JM:Hahaha. Tim Long posted up on facebook asking if anyone felt like collaborating on a novel. I was wrapping up Mr. Moon’s Nightmares and was looking for something to tackle next. Tim is a big fan of bizarro as well and we decided to have a little fun a write a bizarro apocalypse. It turned out to be more fun than I ever expected. To be honest I didn’t know I could write comedy until I started working on Apoc!
We hammered out a few characters and a thin plot line through emails and phone calls and each followed a set of characters and two each of the four horsemen of the apocalypse. As far as all the work of putting a novel together all I did was write my parts. Tim on the other hand is a whirlwind of talent and he did the formatting, worked with the cover artist and editor, and everything else I can think of. Really he spoiled me and I’ll be a useless collaborator from now on.
We are actually planning on splitting it up into smaller books and writing a third part to wrap the entire madness up. We hope to have the first book available by May.



DA:You just edited a collection of bizarro horror called Houdini Gut Punch can you talk about the theme and what you were looking for in this collection?

JM:Yes, Houdini Gut Punch was my first editorial offer to the world. It is 15 tales of weird horror. I feel like I was fortunate enough to get some really great stories from some very talented established authors and a few first time stories from previously unpublished authors. All in all a think I built a very entertaining collection for fans of the weird and the dark.
My main goal with the Library of Bizarro Horror is to publish great weird dark fiction and spread it to new people. Submissions are open for the next anthology I’ll be editing, Technicolor Tentacles. Along with that I’ve got a number of super cool things cooking from the Library of Bizarro Horror this year including a duel novella book from Jordan Krall and William Pauley III.

DA: Your first novel, HEINOUS, is going to be re-released by The Library of Horror can you tell us about it?

JM: HEINOUS is the story of a demon and the boy he possesses. If I had to describe it with one word I’d say ‘brutal’ if I had two words I’d say ‘brutal’ and ‘emotional’. I originally self published it a few years back and ended up very unimpressed with the company I was working with and the quality of the book. I sent Doc Pus (my publisher over at The Library of the Living Dead and all of its sister imprints) a copy for Christmas two years ago and he loved it. He saw through my half-assed editing and the shitty formatting to the twisted story beneath. I was lucky enough to get the chance to re-work it. I’ve added quite a bit and re-written most of it so it is becoming the beast I always knew it could be. It should be available end of April/beginning of May.
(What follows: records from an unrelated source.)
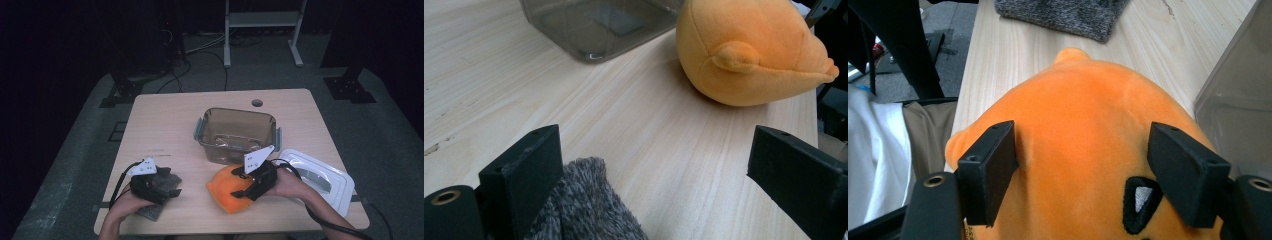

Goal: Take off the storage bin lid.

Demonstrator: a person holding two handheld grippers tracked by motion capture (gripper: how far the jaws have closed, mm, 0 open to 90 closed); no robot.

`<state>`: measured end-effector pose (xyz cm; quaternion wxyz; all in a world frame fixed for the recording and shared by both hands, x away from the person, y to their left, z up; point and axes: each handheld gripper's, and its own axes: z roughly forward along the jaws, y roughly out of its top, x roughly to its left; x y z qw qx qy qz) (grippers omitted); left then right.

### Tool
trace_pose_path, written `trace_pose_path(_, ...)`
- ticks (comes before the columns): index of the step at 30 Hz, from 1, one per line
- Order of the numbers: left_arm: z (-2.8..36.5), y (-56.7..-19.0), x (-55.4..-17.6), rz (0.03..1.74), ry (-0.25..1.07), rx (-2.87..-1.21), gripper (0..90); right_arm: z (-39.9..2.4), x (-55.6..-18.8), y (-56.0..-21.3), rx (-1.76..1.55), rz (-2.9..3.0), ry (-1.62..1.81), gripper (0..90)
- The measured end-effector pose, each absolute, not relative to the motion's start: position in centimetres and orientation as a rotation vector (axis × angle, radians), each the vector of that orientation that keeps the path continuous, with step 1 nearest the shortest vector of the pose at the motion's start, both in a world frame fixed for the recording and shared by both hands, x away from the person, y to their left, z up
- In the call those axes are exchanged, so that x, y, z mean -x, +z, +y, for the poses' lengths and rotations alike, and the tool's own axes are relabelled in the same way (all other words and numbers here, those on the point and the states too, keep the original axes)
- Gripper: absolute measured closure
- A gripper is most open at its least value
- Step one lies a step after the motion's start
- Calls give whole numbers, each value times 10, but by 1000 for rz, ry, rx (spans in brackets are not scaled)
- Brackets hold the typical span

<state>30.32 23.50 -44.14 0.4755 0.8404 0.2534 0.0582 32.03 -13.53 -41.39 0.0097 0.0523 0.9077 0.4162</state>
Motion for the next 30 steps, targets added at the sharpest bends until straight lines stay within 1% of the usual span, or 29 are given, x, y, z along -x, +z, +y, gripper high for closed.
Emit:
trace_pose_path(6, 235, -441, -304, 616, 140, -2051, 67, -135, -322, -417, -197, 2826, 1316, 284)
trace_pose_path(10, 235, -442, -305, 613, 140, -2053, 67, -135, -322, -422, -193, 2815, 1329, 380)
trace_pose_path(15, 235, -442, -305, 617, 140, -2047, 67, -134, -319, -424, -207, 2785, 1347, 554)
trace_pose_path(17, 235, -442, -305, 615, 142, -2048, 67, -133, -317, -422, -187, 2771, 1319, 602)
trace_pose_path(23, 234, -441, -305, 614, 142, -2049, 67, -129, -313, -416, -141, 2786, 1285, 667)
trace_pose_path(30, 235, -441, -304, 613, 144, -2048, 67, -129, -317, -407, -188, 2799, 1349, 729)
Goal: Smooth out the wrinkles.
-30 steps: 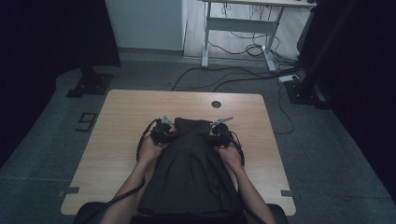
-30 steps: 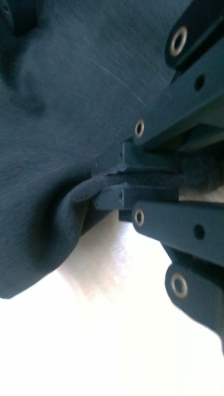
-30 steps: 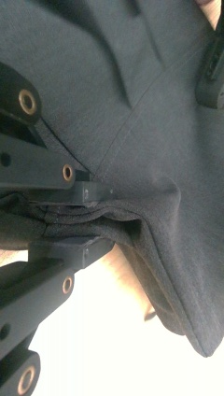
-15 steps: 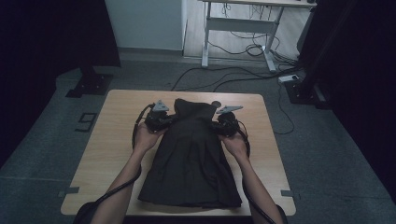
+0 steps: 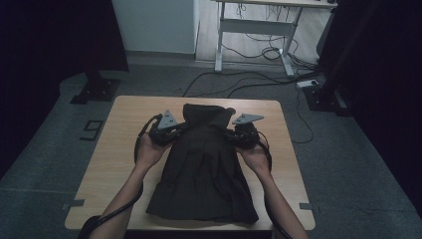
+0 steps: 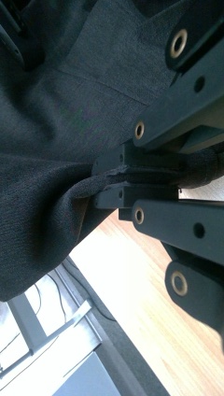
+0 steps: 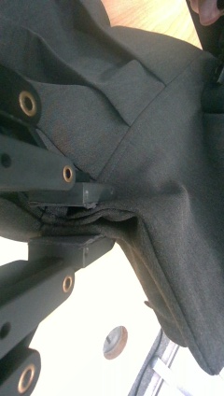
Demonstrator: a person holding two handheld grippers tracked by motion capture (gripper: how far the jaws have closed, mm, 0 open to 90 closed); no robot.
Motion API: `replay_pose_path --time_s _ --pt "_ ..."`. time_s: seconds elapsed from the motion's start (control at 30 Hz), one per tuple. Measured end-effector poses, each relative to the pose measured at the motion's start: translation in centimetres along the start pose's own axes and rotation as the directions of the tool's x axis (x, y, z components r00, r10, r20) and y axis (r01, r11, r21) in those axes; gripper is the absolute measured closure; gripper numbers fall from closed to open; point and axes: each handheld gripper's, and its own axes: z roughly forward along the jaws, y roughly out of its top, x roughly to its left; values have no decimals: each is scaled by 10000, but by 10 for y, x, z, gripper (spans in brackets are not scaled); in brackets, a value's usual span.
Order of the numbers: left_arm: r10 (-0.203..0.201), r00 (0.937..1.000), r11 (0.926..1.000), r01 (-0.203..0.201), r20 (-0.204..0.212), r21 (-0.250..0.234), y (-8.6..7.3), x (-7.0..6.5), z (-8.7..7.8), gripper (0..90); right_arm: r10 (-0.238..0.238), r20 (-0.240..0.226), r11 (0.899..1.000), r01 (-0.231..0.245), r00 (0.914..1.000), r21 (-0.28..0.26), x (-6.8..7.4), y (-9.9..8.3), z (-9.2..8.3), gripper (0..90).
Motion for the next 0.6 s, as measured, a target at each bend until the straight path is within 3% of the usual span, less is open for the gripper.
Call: replay_pose_path --time_s 0.2,0.4,0.6 --pt "-118 9998 9999 119 161 -39 -7 -1 -4 844 73 -307 9999 -76 9995 -85 1 -6 2 777" --pt "190 9997 9997 -188 161 -134 -10 -11 -15 842 -148 -490 9997 138 9987 -198 12 -11 -9 776" --pt "-170 9983 9998 165 559 100 -16 -14 -15 841 -4 -717 10000 2 9974 -29 16 -17 -12 776"
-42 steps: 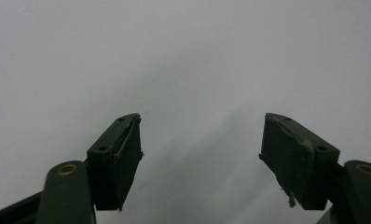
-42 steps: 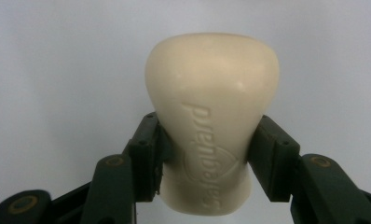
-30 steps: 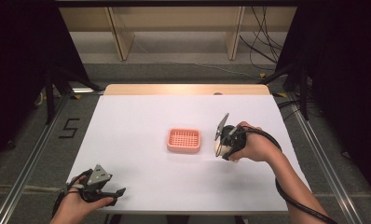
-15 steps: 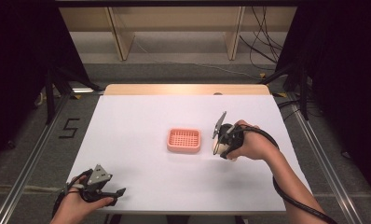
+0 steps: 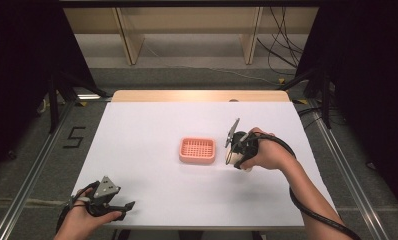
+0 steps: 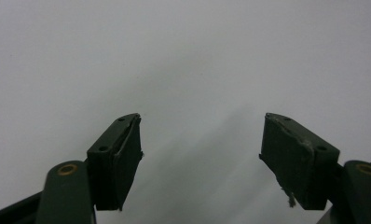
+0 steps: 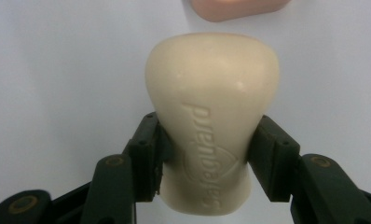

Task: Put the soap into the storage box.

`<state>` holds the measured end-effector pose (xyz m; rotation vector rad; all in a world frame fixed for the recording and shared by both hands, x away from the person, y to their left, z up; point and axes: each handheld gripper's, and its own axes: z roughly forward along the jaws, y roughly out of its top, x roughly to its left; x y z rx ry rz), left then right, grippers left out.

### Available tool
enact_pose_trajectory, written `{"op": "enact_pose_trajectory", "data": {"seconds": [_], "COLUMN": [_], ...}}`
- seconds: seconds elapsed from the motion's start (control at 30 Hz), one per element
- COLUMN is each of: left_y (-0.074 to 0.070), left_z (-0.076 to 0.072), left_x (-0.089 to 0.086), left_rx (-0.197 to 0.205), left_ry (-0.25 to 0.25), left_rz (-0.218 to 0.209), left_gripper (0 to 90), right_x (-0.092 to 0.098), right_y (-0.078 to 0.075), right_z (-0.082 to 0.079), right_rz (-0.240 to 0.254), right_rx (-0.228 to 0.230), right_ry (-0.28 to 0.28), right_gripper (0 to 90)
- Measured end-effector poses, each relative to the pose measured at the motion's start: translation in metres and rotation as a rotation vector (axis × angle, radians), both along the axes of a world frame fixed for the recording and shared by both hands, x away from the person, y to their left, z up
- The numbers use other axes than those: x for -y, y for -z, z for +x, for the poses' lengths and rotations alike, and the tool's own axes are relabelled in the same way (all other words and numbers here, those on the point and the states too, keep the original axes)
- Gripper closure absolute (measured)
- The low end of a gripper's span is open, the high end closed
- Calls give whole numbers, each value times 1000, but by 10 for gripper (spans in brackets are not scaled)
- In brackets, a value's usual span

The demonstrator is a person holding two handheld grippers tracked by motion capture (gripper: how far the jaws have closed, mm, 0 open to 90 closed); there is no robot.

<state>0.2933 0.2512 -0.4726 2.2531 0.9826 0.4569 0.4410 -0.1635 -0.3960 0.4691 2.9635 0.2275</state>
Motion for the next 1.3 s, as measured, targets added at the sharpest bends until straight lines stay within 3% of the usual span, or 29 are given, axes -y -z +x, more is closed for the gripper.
{"op": "enact_pose_trajectory", "data": {"seconds": [0.03,0.17,0.2,0.37,0.4,0.53,0.57,0.83,0.9,0.97,1.03,1.13,1.23,1.3], "left_y": [-1,-1,-1,-1,-1,-2,-2,-1,-1,-1,-1,-1,-1,-1], "left_z": [2,2,2,2,1,0,0,1,0,1,2,2,0,-1], "left_x": [-1,-1,-1,-1,-1,-2,-1,-1,-1,-1,-1,-1,0,0], "left_rx": [16,14,14,14,13,-3,-3,7,9,16,30,26,12,-13], "left_ry": [20,19,19,19,18,18,14,11,8,16,16,16,0,3], "left_rz": [15,14,14,13,12,13,9,5,2,12,22,18,15,2], "left_gripper": [285,285,285,285,285,285,285,285,285,285,285,285,285,285], "right_x": [-1,-3,-4,-8,-9,-11,-11,-15,-16,-17,-18,-19,-21,-21], "right_y": [0,0,-1,0,-1,0,1,1,2,2,2,2,2,2], "right_z": [1,3,1,4,3,5,6,6,10,7,9,10,9,12], "right_rz": [1,3,-7,-3,-5,-9,-4,-10,-3,-10,-5,-9,-14,-9], "right_rx": [2,-1,5,-5,-1,-15,-1,-10,-6,-12,-18,-14,-20,-11], "right_ry": [-2,-22,10,-9,11,-3,-6,17,-22,19,12,5,36,1], "right_gripper": [506,506,505,506,505,506,505,506,506,506,505,505,506,506]}}
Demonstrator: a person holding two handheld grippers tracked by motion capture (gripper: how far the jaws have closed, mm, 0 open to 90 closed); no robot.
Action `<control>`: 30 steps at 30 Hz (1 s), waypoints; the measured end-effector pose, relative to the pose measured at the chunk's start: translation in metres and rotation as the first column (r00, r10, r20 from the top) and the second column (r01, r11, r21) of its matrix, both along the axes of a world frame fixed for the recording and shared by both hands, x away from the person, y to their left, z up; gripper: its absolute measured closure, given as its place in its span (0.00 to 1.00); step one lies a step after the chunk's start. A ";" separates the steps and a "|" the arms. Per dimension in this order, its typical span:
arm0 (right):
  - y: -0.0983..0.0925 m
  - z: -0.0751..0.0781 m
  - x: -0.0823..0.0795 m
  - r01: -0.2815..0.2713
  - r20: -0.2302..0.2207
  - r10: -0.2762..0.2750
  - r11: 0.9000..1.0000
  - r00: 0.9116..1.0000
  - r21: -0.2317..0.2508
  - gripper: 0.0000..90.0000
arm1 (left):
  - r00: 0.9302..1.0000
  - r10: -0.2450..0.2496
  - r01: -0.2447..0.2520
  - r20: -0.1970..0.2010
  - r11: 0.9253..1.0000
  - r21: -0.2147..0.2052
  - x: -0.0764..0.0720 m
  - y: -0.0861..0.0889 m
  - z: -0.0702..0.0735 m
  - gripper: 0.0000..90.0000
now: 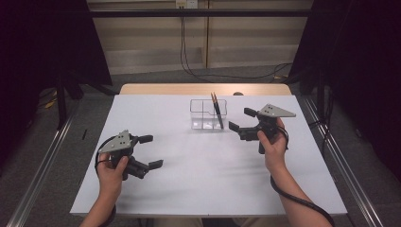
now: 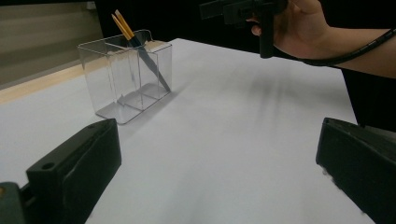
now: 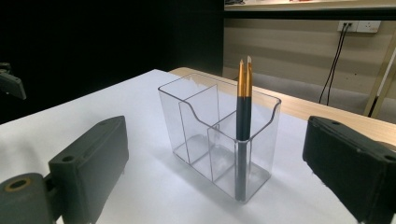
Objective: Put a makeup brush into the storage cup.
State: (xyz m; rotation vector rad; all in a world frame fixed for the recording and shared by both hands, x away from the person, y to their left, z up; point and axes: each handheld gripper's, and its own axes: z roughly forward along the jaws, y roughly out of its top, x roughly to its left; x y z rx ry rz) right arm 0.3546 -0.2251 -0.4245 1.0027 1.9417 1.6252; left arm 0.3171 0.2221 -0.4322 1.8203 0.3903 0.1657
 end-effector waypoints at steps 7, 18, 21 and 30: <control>-0.002 -0.003 -0.007 -0.001 -0.002 0.001 1.000 1.000 -0.031 0.07 | 1.000 0.001 -0.001 0.002 1.000 -0.002 0.000 0.000 0.000 0.00; -0.009 -0.005 -0.018 -0.003 0.001 0.003 0.999 1.000 -0.034 0.07 | 1.000 0.002 -0.002 0.001 1.000 -0.007 -0.001 0.001 0.001 0.00; -0.011 -0.006 -0.020 -0.002 0.003 0.002 0.999 1.000 -0.041 0.07 | 1.000 0.002 -0.002 0.003 1.000 -0.006 -0.001 0.001 0.001 0.00; -0.019 -0.008 -0.027 0.006 -0.002 -0.006 0.999 1.000 -0.054 0.07 | 1.000 0.004 -0.004 0.004 1.000 -0.004 -0.001 0.001 0.001 0.00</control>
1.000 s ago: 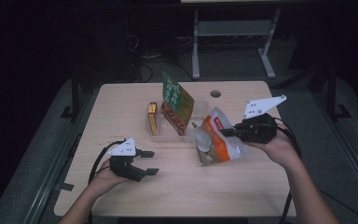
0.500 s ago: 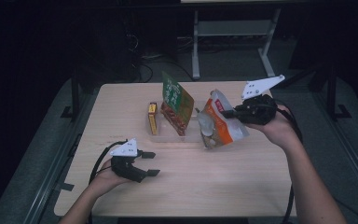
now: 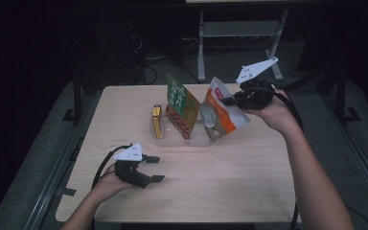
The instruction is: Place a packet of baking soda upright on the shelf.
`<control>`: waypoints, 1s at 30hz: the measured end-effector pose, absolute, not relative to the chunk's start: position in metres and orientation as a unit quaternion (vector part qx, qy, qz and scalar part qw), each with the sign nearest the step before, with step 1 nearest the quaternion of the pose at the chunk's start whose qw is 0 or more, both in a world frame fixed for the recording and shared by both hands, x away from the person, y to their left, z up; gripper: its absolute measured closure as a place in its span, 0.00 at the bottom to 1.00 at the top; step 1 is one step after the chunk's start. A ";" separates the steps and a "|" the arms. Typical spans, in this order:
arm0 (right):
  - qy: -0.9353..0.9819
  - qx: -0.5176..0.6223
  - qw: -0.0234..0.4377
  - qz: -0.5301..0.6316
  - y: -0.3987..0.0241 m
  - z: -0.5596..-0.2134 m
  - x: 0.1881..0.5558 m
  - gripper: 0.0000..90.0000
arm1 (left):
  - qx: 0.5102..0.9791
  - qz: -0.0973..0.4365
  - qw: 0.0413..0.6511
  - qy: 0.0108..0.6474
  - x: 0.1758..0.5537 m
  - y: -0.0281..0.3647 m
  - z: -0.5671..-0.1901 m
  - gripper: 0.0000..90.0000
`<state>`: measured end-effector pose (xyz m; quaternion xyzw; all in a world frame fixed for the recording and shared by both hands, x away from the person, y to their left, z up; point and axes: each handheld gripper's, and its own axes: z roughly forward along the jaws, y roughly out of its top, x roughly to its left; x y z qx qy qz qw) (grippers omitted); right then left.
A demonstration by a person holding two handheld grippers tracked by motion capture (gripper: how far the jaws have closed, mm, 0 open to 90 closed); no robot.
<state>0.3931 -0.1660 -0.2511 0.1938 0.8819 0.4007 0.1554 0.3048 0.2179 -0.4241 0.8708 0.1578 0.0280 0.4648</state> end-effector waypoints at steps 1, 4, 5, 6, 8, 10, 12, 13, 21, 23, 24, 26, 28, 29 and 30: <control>0.883 0.193 0.157 0.397 -0.164 -0.251 0.397 1.00 | 0.871 0.028 0.465 0.158 0.305 0.218 -0.424 0.33; 0.887 0.193 0.158 0.388 -0.159 -0.250 0.404 1.00 | 0.870 0.027 0.465 0.158 0.305 0.217 -0.425 0.33; 0.889 0.194 0.160 0.384 -0.158 -0.251 0.406 1.00 | 0.870 0.026 0.466 0.159 0.305 0.217 -0.425 0.33; 0.892 0.194 0.161 0.375 -0.154 -0.252 0.412 1.00 | 0.872 0.026 0.463 0.158 0.305 0.217 -0.425 0.33; 0.894 0.194 0.163 0.370 -0.152 -0.252 0.414 1.00 | 0.873 0.027 0.462 0.157 0.305 0.217 -0.425 0.33; 0.895 0.197 0.160 0.368 -0.150 -0.254 0.418 1.00 | 0.873 0.027 0.462 0.157 0.305 0.218 -0.425 0.33; 0.894 0.202 0.160 0.366 -0.148 -0.256 0.421 1.00 | 0.873 0.026 0.460 0.157 0.305 0.218 -0.425 0.33; 0.896 0.201 0.162 0.362 -0.147 -0.258 0.423 1.00 | 0.873 0.025 0.460 0.157 0.305 0.218 -0.424 0.33; 0.896 0.219 0.153 0.355 -0.141 -0.266 0.433 1.00 | 0.874 0.025 0.460 0.153 0.306 0.218 -0.425 0.33; 0.897 0.223 0.154 0.351 -0.140 -0.268 0.436 1.00 | 0.874 0.024 0.461 0.154 0.306 0.218 -0.425 0.32; 0.898 0.222 0.153 0.349 -0.141 -0.269 0.437 1.00 | 0.874 0.024 0.461 0.155 0.306 0.217 -0.425 0.32; 0.896 0.231 0.150 0.349 -0.140 -0.270 0.439 1.00 | 0.874 0.025 0.460 0.153 0.306 0.217 -0.425 0.31; 0.895 0.236 0.147 0.348 -0.140 -0.272 0.441 1.00 | 0.874 0.023 0.461 0.155 0.306 0.217 -0.424 0.31; 0.895 0.238 0.146 0.347 -0.139 -0.273 0.442 1.00 | 0.873 0.023 0.461 0.155 0.306 0.217 -0.424 0.31; 0.896 0.240 0.147 0.345 -0.138 -0.273 0.442 1.00 | 0.872 0.022 0.462 0.158 0.306 0.217 -0.425 0.31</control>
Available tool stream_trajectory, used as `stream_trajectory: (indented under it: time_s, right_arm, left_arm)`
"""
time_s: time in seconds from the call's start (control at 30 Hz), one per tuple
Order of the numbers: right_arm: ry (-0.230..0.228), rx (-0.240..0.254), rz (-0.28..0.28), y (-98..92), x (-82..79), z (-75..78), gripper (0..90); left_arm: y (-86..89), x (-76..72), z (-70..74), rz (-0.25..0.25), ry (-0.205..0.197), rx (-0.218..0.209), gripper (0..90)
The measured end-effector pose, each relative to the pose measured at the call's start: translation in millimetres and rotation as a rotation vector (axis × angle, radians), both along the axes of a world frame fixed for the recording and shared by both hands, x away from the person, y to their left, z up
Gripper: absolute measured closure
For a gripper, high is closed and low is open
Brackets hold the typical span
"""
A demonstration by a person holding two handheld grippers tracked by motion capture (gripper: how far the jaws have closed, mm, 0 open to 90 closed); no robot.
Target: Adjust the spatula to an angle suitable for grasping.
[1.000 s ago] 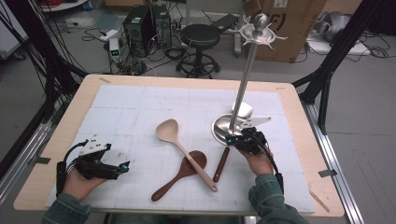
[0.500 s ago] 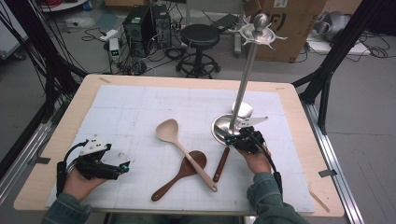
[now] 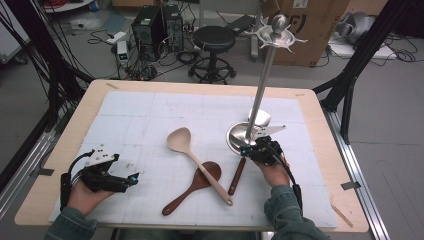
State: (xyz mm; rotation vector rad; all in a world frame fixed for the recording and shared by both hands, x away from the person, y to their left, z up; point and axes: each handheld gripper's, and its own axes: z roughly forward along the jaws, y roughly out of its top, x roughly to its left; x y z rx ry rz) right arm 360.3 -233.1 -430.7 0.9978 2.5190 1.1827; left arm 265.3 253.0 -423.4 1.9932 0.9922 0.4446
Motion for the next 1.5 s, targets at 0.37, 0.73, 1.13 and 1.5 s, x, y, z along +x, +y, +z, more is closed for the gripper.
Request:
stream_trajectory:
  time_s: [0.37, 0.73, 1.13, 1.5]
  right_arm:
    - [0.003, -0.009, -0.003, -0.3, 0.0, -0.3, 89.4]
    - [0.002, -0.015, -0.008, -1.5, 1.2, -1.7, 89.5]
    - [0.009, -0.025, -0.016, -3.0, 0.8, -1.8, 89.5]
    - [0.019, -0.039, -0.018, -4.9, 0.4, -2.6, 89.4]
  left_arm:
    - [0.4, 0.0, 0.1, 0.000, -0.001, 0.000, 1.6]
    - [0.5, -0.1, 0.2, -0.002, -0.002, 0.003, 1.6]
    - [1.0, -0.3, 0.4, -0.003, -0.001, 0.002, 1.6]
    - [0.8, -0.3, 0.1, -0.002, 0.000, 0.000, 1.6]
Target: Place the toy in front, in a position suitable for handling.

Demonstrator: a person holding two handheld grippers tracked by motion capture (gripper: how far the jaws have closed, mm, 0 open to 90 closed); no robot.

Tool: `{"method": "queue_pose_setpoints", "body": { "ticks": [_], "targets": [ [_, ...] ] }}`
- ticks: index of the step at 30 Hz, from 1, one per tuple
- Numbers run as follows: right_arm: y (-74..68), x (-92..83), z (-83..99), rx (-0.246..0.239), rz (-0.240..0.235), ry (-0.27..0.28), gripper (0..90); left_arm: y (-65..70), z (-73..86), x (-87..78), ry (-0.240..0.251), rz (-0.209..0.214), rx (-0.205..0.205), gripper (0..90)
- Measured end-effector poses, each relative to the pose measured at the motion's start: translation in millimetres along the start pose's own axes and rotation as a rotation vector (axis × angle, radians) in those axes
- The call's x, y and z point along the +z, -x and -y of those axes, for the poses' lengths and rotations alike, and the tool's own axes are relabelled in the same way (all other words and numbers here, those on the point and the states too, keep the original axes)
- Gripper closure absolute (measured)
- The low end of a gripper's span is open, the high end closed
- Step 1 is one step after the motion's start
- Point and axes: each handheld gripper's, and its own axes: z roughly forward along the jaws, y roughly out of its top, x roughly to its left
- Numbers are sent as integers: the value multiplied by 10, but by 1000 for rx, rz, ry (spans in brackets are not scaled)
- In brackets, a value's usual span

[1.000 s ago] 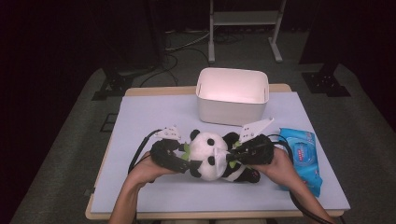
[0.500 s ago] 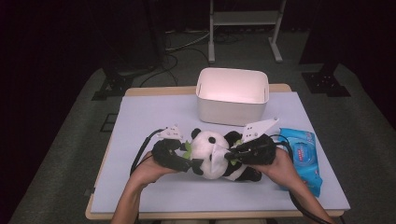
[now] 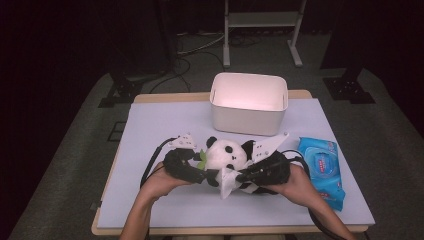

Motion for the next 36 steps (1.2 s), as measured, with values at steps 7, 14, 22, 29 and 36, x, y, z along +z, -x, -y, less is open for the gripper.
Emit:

HEINOUS is the most powerful, as well as, darkest, most vile and hardcore violent thing I’ve written (yet).

DA:Five films that most resemble your work?

JM:The entire Hellraiser Series, Fear and Loathing in Las Vegas, The Creeping Terror (1964), Zombieland, and, although it was really a television show, Twin Peaks.
I should also give credit to Guy Richie and Quentin Tarantino for being major influences on my writing as I progress and get comfortable in my style.

DA: You could only read books by 5 authors for the rest of your life who would they be?
JM:Clive Barker, H.P. Lovecraft, David Dunwoody, Jordan Krall, and Hunter S. Thompson.